[Date Prev][Date Next][Thread Prev][Thread Next][Date Index][Thread Index]
[elpa] externals/tNFA 454c544 09/23: Added commentary
From: |
Stefan Monnier |
Subject: |
[elpa] externals/tNFA 454c544 09/23: Added commentary |
Date: |
Mon, 14 Dec 2020 12:08:29 -0500 (EST) |
branch: externals/tNFA
commit 454c544ae97142ae209a1e9d248f1909494dfe8f
Author: Toby Cubitt <toby-predictive@dr-qubit.org>
Commit: tsc25 <toby-predictive@dr-qubit.org>
Added commentary
---
tNFA.el | 84 ++++++++++++++++++++++++++++++++++++++++++++++-------------------
1 file changed, 60 insertions(+), 24 deletions(-)

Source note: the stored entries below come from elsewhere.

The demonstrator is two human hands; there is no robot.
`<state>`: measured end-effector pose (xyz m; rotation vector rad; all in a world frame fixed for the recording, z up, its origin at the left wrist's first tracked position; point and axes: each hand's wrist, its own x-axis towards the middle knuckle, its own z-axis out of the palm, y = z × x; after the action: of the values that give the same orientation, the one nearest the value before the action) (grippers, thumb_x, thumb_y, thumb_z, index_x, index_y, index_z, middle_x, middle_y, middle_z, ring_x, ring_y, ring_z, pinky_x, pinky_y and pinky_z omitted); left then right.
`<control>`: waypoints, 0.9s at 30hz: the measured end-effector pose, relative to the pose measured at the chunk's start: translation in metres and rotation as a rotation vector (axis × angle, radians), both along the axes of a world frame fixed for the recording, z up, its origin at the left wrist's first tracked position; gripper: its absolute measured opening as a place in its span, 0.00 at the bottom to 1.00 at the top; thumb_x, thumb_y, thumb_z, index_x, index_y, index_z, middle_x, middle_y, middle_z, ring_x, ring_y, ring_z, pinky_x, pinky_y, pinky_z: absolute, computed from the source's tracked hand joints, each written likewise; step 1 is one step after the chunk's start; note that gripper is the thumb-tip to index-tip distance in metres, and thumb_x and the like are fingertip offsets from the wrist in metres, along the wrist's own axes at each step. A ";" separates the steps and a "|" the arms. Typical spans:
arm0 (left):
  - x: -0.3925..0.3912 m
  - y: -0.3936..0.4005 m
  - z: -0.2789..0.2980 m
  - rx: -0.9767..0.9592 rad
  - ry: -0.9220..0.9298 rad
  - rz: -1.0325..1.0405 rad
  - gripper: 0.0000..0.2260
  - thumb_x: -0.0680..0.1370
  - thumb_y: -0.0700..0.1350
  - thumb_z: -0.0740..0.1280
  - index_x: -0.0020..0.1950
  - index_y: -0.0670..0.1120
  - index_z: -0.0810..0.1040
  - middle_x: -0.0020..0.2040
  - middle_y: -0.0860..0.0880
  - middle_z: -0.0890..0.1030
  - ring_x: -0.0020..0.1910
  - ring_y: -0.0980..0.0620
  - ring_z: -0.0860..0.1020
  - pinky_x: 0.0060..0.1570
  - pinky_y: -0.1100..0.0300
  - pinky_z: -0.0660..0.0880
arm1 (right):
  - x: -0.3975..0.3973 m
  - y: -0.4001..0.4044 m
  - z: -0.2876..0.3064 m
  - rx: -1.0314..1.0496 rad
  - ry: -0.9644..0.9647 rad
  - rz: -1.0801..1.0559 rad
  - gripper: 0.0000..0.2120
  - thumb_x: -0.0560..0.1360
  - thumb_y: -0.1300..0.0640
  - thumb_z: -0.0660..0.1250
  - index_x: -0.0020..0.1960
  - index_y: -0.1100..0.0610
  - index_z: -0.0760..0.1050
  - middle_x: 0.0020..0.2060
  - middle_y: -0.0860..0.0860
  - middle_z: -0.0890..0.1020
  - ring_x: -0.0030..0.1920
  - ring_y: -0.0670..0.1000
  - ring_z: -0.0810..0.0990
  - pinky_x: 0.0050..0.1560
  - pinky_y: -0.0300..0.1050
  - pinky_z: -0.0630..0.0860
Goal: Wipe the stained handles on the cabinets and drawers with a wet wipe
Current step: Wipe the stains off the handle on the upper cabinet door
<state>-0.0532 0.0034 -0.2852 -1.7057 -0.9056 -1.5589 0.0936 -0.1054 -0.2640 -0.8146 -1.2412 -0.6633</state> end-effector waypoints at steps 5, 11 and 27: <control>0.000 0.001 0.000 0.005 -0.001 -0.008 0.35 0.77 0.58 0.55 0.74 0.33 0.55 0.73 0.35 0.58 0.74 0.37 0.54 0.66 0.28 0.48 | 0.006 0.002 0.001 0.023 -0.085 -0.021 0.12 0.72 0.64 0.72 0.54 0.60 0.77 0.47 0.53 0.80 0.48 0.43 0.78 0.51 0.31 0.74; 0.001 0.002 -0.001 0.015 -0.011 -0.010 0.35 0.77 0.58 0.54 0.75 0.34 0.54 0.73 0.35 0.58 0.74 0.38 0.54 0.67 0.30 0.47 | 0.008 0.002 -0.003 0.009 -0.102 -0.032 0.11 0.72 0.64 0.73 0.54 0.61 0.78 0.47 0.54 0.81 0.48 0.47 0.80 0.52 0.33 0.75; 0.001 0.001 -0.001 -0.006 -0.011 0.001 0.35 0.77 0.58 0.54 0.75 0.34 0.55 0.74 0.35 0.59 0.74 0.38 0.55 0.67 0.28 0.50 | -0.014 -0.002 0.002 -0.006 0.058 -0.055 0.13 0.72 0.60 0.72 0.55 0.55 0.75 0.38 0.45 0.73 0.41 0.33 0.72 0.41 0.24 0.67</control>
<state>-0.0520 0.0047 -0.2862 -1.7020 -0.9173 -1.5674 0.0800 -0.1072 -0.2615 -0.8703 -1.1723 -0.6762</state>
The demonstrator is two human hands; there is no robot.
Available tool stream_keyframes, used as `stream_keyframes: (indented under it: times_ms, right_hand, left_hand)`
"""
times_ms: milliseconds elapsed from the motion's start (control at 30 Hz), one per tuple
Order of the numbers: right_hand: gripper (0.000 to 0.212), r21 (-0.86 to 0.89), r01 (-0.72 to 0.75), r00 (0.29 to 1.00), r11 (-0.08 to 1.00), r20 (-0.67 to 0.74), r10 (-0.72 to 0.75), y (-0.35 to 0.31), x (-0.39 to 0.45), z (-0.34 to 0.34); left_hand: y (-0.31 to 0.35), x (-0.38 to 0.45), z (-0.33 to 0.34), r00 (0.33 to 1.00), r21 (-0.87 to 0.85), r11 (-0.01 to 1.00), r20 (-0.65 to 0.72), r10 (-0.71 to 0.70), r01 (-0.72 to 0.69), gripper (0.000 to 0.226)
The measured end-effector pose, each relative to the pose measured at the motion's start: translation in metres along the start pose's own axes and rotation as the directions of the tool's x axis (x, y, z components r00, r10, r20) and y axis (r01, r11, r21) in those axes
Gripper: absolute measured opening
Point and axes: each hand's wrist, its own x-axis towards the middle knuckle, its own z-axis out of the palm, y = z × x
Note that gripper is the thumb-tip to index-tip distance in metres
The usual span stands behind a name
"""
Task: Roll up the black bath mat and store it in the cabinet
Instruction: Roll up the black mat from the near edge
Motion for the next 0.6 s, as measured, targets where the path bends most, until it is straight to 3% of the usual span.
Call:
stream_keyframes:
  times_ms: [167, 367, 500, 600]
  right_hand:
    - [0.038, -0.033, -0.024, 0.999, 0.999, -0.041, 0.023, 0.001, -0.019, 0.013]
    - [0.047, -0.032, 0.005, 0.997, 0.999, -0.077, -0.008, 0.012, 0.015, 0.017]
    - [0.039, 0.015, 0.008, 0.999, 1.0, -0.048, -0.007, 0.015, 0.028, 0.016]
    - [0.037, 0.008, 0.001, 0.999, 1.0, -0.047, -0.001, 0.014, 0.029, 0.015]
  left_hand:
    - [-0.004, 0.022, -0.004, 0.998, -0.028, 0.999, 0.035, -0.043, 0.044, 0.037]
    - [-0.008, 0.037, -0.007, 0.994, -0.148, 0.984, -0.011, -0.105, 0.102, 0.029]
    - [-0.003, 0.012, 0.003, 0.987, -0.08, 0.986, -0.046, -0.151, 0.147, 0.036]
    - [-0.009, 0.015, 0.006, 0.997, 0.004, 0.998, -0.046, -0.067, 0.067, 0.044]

diff --git a/tNFA.el b/tNFA.el
index 585418f..c0e80a2 100644
--- a/tNFA.el
+++ b/tNFA.el
@@ -30,6 +30,42 @@
;;; Commentary:
;;
+;; A tagged, non-deterministic finite state automata (NFA) is an abstract
+;; computing machine that recognises regular languages. In layman's terms,
+;; they are used to decide whether a string matches a regular expression. The
+;; "tagged" part means that the NFA can do group-capture: it returns
+;; information about which parts of a string matched which subgroup of the
+;; regular expression.
+;;
+;; Why re-implement regular expression matching when Emacs comes with
+;; extensive built-in support for regexps? Primarily, because some algorithms
+;; require access to the NFA states produced part way through the regular
+;; expression matching process (see `tries.el' for an example). Secondarily,
+;; because Emacs regexps only work on strings, whereas regular expressions can
+;; equally well be used to specify other sequence types.
+;;
+;; A tagged NFA can be created from a regular expression using
+;; `tNFA-from-regexp', and it's state can be updated using
+;; `tNFA-next-state'. You can discover whether a state is a matching state
+;; using `tNFA-match-p', extract subgroup capture data from it using
+;; `tNFA-group-data', check whether a state has any wildcard transitions using
+;; `tNFA-wildcard-p', and get a list of non-wildcard transitions using
+;; `tNFA-transitions'. Finally, `tNFA-regexp-match' uses tagged NFAs to decide
+;; whether a regexp matches a given string.
+;;
+;; Note that Emacs' regexps are not regular expressions in the original
+;; meaning of that phrase. Emacs regexps implement additional features (in
+;; particular, back-references) that allow them to match far more than just
+;; regular languages. This comes at a cost: regexp matching can potentially be
+;; very slow (NP-hard, though the hard cases rarely crop up in practise),
+;; whereas there are efficient (polynomial-time) algorithms for matching
+;; regular expressions (in the original sense). Therefore, this package only
+;; supports a subset of the full Emacs regular expression syntax. See the
+;; function docstrings for more information.
+;;
+;; This package essentially implements Laurikari's algorithm, as described in
+;; his master's thesis, but it builds the corresponding tagged deterministic
+;; finite state automaton (DFA) on-the-fly as needed.
;;; Change Log:
@@ -72,7 +108,7 @@
(:constructor nil)
(:constructor tNFA--state-create-initial
(NFA-state num-tags min-tags max-tags
- &aux (tags (tNFA-tags-create num-tags min-tags max-tags))))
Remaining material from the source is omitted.